Flowchart depicting the process of using groundwater conditioning factors to achieve final results. It starts with dataset creation from factors like elevation and rainfall, followed by pre-processing and cleaning. The dataset is split for training, validation, and testing. Model selection involves algorithms like AdaBoost and CatBoost. Hyperparameters are optimized using swarm optimization and grid search. Model training and evaluation are conducted using metrics such as accuracy and F1-score, leading to final results.

Study area description

The Feija Plain is located in southeastern Morocco within the Middle Drâa Valley (MDV). This region, historically characterized by subsistence agriculture and seasonal pastoralism, is ecologically fragile and climatically arid (Schulz and Manfred, 2013). It lies along the western flank of the Drâa River near the city of Zagora and forms part of an interconnected oasis system extending over 200 km (Karmaoui and Adil, 2016).

Over the past 2 decades, Feija has undergone a rapid transformation toward intensive, export-oriented agriculture (Lamqadem and Pradhan, 2019). In particular, watermelon farming has emerged as the dominant land use, incentivized by government-subsidized drip irrigation systems and the widespread availability of high-yield hybrid seeds from international agribusinesses (Fico, 2022; Silva-Novoa Sánchez, 2024). The region’s warm winter climate allows for two harvests per season prior to the main production peaks in competing regions, granting it a comparative advantage in the national market (Bossenbroek et al., 2023).

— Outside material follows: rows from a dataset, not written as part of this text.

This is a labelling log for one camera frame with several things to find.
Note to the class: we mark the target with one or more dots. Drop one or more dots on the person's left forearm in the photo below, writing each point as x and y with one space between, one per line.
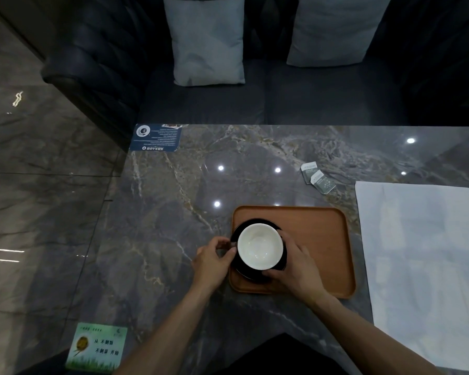
168 331

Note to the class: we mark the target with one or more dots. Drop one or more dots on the green printed card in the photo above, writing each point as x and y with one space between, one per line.
97 347

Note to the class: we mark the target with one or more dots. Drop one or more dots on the person's right hand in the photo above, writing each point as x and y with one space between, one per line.
299 275

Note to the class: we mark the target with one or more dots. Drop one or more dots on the black saucer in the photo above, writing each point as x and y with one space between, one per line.
242 269

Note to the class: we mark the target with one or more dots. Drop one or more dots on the person's left thumb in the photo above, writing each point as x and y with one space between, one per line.
228 258

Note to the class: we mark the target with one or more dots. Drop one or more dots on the white cloth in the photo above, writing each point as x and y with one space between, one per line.
426 265

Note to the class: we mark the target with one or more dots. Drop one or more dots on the person's left hand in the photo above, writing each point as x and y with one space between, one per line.
209 265

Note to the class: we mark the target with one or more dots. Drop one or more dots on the grey cushion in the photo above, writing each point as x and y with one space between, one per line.
336 29
208 42

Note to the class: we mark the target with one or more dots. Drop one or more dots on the brown wooden tray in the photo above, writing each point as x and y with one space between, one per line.
324 238

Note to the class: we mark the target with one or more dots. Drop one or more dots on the person's right forearm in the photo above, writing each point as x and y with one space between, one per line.
367 339

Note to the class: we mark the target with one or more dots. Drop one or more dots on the blue printed card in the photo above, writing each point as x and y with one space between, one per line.
155 138

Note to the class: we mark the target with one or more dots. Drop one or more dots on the dark blue sofa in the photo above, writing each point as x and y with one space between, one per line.
328 93

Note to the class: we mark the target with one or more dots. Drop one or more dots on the person's right thumb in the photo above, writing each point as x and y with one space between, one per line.
274 274

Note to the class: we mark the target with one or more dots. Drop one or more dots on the grey-green sachet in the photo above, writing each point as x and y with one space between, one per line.
323 183
308 171

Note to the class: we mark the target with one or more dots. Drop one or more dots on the white ceramic cup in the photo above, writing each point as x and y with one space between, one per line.
260 246

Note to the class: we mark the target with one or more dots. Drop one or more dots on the person's black clothing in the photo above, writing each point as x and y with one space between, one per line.
289 357

Hydrogeologically, the Feija Plain is primarily underlain by shallow, unconfined phreatic aquifers hosted in Quaternary alluvial deposits, which have traditionally been accessed through hand-dug wells (Aoubouazza and Elmeknassi, 1996; Klose, 2013; Bassin Hydraulique de Souss Massa et de DraaABHSMD Agence du, 2014). However, the intensification of irrigated agriculture, particularly for high-demand crops such as watermelon, has triggered a dramatic increase in groundwater abstraction. As a result, deep boreholes, often exceeding 100 m in depth, are now being drilled into older, confined aquifer systems embedded within Ordovician and Cambrian geological formations. These deep aquifers exhibit low recharge rates due to their lithological composition and structural confinement, rendering them highly vulnerable to overexploitation. The cumulative impact has been a significant decline in piezometric levels, raising critical concerns over long-term aquifer sustainability, ecological degradation, and the socioeconomic viability of agricultural livelihoods in the region (Moumane et al., 2021; 2024).

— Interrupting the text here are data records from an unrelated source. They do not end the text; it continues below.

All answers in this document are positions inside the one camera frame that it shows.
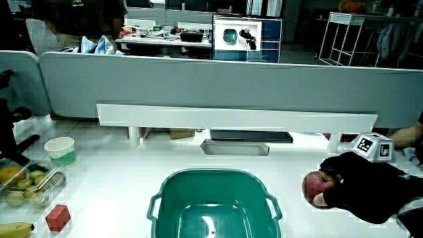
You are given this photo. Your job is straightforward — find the person's right hand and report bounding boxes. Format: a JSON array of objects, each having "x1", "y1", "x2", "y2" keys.
[{"x1": 312, "y1": 132, "x2": 411, "y2": 225}]

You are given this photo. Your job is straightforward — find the red apple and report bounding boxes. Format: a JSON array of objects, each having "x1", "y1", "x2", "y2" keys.
[{"x1": 301, "y1": 170, "x2": 338, "y2": 210}]

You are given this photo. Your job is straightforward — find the another person's forearm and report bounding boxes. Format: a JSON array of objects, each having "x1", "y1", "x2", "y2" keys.
[{"x1": 389, "y1": 121, "x2": 423, "y2": 149}]

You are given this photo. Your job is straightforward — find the person's right forearm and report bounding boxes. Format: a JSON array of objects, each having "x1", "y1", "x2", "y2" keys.
[{"x1": 395, "y1": 173, "x2": 423, "y2": 238}]

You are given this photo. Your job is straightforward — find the white desk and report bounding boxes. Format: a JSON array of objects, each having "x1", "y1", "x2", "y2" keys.
[{"x1": 0, "y1": 114, "x2": 423, "y2": 238}]

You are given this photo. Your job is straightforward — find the pale blue cloth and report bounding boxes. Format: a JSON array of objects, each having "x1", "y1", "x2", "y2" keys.
[{"x1": 395, "y1": 147, "x2": 422, "y2": 166}]

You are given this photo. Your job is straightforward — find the dark red object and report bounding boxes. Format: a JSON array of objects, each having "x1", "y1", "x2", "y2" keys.
[{"x1": 322, "y1": 132, "x2": 360, "y2": 143}]

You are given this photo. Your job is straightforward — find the black flat laptop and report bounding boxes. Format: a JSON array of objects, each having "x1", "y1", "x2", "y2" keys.
[{"x1": 210, "y1": 129, "x2": 294, "y2": 143}]

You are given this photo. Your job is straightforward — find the grey metal tray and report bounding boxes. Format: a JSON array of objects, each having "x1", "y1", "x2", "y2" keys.
[{"x1": 200, "y1": 138, "x2": 270, "y2": 157}]

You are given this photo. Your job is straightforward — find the green plastic basin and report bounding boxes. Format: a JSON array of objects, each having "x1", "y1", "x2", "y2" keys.
[{"x1": 147, "y1": 168, "x2": 284, "y2": 238}]

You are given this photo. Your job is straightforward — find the white shelf riser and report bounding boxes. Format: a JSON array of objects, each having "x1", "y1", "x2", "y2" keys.
[{"x1": 95, "y1": 103, "x2": 379, "y2": 154}]

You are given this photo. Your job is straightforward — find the grey hanging jacket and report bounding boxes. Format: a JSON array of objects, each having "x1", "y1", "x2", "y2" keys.
[{"x1": 376, "y1": 22, "x2": 414, "y2": 62}]

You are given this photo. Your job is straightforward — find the large grey partition panel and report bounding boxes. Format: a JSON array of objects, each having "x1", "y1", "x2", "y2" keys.
[{"x1": 38, "y1": 52, "x2": 423, "y2": 129}]

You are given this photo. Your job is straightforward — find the white metal rack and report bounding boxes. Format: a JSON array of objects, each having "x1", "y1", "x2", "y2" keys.
[{"x1": 319, "y1": 12, "x2": 381, "y2": 67}]

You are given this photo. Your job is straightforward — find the computer monitor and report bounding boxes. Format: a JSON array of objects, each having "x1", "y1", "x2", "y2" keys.
[{"x1": 212, "y1": 14, "x2": 283, "y2": 63}]

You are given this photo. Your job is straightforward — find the orange plush object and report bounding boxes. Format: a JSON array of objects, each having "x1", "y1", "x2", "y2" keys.
[{"x1": 338, "y1": 0, "x2": 366, "y2": 14}]

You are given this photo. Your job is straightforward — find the brown cardboard box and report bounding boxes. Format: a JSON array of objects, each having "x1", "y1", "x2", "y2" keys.
[{"x1": 169, "y1": 128, "x2": 196, "y2": 140}]

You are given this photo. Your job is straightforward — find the black case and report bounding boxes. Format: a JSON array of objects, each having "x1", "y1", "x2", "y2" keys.
[{"x1": 180, "y1": 30, "x2": 204, "y2": 43}]

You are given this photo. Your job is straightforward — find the white background table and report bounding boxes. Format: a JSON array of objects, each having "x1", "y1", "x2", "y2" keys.
[{"x1": 115, "y1": 34, "x2": 213, "y2": 48}]

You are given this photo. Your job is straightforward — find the blue crumpled bag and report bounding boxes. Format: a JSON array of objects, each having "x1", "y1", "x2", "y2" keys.
[{"x1": 80, "y1": 34, "x2": 117, "y2": 56}]

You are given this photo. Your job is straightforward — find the brown kiwi fruit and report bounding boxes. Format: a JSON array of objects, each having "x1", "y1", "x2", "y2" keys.
[{"x1": 49, "y1": 171, "x2": 67, "y2": 188}]

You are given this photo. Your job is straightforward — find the white and green paper cup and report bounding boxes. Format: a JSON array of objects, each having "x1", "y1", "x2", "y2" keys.
[{"x1": 44, "y1": 136, "x2": 77, "y2": 166}]

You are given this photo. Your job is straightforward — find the red block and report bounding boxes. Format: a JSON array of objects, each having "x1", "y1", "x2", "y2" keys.
[{"x1": 45, "y1": 204, "x2": 71, "y2": 232}]

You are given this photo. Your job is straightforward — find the clear plastic fruit box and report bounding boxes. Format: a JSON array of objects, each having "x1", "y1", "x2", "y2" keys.
[{"x1": 0, "y1": 160, "x2": 67, "y2": 214}]

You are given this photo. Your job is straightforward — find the cluster of green fruits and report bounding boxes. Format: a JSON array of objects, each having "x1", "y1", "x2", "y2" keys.
[{"x1": 5, "y1": 169, "x2": 50, "y2": 209}]

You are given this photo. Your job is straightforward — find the yellow banana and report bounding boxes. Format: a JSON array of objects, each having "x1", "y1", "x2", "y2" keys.
[{"x1": 0, "y1": 221, "x2": 35, "y2": 238}]

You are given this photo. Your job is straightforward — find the orange fruit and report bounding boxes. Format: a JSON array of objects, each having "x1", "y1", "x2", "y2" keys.
[{"x1": 0, "y1": 166, "x2": 27, "y2": 185}]

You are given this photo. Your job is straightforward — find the small grey partition panel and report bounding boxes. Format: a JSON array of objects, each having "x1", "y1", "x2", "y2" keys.
[{"x1": 0, "y1": 50, "x2": 52, "y2": 117}]

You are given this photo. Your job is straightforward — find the white striped chair back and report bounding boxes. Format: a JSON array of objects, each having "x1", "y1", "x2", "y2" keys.
[{"x1": 25, "y1": 18, "x2": 59, "y2": 57}]

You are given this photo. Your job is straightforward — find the black camera tripod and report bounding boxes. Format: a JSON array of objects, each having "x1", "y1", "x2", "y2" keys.
[{"x1": 0, "y1": 69, "x2": 40, "y2": 166}]

The area is also traversed by ephemeral watercourses, including Oued Feija and Oued Boutious, which become active during high-intensity rainfall events. During the 2024–2025 hydrological season, both streams experienced significant flash floods Figures 2, 3, with at least five episodic flow events recorded. A particularly destructive storm occurred in early May 2025, when torrential rains and hail struck the Feija Plain. This event devastated nearly 4,000 to 5,000 tons of watermelon crops, only 1 week before the main harvest. According to field reports, more than 700 farmers lost 90%–95% of their production, leading to severe financial distress and widespread concerns about the repayment of agricultural loans (Freshplaza, 2025). Many cultivation areas were rendered inaccessible due to waterlogged tracks, and no water harvesting or artificial recharge systems were in place to capture the millions of cubic meters of floodwater lost to the desert.

FIGURE 2

Delineation of the Feija Watershed and ephemeral stream network on Sentinel-2 imagery (18 March 2025). This map delineates the Feija watershed in southeastern Morocco, outlined in red and overlaid on a Sentinel-2 L2A true color image acquired on 18 March 2025. The background satellite imagery illustrates the topographic and land use contrasts. The map highlights the ephemeral stream network (in blue), including Oued El Feija and Oued Bou Tiouas, which are typically dry but become active during flash flood events. Several key localities, such as Lmghader, Bouzkar, and Foum Lachar, are marked. These transient channels played a major role in surface runoff transport during storm events, underscoring the urgent need for floodwater harvesting and aquifer recharge infrastructure in the plain.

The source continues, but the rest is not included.